**EXERCISE:** Below are some records. Return exactly the lines from the one with "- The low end" to the one with "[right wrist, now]", and nothing else.

○ ○ ○

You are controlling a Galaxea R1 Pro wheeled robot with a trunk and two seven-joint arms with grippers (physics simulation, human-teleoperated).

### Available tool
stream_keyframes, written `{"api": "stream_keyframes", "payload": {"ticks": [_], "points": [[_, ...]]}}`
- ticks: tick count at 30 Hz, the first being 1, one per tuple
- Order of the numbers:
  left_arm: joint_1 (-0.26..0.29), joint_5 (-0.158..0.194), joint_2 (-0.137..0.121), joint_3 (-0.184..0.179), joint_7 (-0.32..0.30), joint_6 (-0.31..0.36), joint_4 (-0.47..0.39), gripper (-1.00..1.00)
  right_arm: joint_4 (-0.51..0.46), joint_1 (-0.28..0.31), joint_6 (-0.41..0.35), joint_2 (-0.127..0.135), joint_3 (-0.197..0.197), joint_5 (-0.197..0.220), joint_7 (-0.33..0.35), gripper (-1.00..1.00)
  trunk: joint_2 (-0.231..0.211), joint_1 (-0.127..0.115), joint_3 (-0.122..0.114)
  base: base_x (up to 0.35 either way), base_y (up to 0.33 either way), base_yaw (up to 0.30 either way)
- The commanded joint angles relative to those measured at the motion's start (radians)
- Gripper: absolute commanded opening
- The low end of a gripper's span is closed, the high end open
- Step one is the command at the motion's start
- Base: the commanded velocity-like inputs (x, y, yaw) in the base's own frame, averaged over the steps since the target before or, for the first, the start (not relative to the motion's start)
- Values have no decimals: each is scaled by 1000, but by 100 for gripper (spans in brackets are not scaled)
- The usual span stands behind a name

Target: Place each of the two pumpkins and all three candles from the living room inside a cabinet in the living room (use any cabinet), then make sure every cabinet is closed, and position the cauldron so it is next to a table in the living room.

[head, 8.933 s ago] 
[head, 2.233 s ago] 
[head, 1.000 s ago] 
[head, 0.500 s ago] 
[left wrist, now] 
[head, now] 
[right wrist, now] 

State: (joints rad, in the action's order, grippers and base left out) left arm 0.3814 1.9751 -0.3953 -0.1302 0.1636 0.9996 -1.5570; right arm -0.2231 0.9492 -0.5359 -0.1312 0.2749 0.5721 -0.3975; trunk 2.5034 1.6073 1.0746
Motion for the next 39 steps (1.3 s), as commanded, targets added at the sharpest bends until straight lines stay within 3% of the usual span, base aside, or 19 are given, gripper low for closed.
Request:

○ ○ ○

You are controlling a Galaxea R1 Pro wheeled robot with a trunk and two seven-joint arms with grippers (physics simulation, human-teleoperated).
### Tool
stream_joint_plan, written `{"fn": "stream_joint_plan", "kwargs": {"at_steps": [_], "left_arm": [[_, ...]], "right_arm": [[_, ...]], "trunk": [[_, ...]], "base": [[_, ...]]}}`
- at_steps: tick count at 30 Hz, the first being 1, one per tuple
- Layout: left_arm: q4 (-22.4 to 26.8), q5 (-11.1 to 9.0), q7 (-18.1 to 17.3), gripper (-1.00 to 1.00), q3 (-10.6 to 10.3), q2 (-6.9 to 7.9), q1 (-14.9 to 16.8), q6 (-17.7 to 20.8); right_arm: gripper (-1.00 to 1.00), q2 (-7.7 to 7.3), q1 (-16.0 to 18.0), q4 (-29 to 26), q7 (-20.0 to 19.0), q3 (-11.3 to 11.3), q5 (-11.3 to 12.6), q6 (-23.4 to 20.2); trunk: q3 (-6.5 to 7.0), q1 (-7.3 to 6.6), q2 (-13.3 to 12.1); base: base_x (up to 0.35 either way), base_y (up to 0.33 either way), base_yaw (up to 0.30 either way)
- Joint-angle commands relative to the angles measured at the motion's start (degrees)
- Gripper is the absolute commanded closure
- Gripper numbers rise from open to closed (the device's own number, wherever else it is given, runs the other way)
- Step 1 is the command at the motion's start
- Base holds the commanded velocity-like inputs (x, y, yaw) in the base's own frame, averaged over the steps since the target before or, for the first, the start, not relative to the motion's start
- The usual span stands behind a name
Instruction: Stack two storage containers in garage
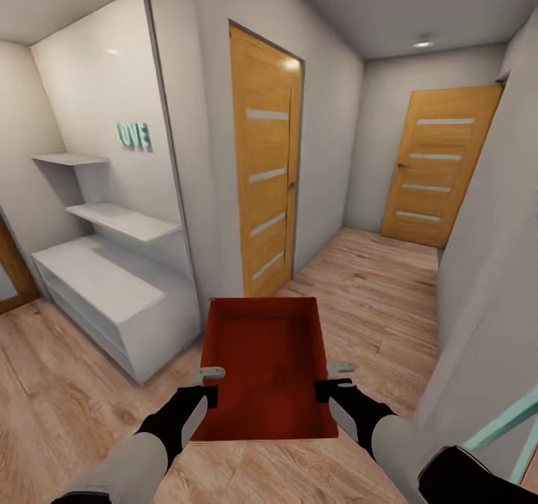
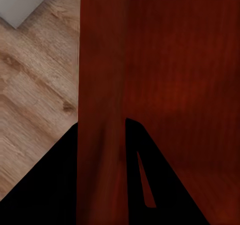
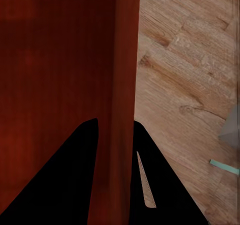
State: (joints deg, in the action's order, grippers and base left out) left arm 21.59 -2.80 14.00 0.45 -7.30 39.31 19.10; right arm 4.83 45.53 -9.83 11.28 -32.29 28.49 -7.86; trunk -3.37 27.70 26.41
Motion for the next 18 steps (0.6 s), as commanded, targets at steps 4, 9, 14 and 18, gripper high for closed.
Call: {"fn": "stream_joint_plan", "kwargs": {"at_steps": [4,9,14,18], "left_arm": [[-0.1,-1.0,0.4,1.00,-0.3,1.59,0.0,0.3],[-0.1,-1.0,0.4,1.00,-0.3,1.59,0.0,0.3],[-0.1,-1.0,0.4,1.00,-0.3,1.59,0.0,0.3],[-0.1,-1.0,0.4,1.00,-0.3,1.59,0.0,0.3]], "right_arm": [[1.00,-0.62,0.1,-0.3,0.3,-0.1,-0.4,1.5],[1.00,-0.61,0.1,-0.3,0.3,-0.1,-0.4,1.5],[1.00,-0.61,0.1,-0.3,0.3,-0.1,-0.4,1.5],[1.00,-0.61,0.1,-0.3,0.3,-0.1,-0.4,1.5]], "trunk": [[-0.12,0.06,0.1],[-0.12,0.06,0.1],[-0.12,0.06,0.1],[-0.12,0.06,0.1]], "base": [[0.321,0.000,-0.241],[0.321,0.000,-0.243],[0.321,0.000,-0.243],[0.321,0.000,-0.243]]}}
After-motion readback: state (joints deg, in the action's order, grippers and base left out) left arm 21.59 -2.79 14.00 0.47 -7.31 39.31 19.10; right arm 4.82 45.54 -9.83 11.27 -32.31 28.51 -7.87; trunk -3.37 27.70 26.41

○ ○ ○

**EXPECTED ANSWER:**
- The low end of a gripper's span is closed, the high end open
- Step one is the command at the motion's start
- Base: the commanded velocity-like inputs (x, y, yaw) in the base's own frame, averaged over the steps since the target before or, for the first, the start (not relative to the motion's start)
- Values have no decimals: each is scaled by 1000, but by 100 for gripper (spans in brackets are not scaled)
- The usual span stands behind a name

Target: Place each of the two pumpkins and all three candles from the living room inside a cabinet in the living room (use any cabinet), then make sure every cabinet is closed, and position the cauldron so it is next to a table in the living room.

[head, 8.933 s ago] 
[head, 2.233 s ago] 
[head, 1.000 s ago] 
[head, 0.500 s ago] 
[left wrist, now] 
[head, now] 
[right wrist, now] 

The given answer completes the exercise.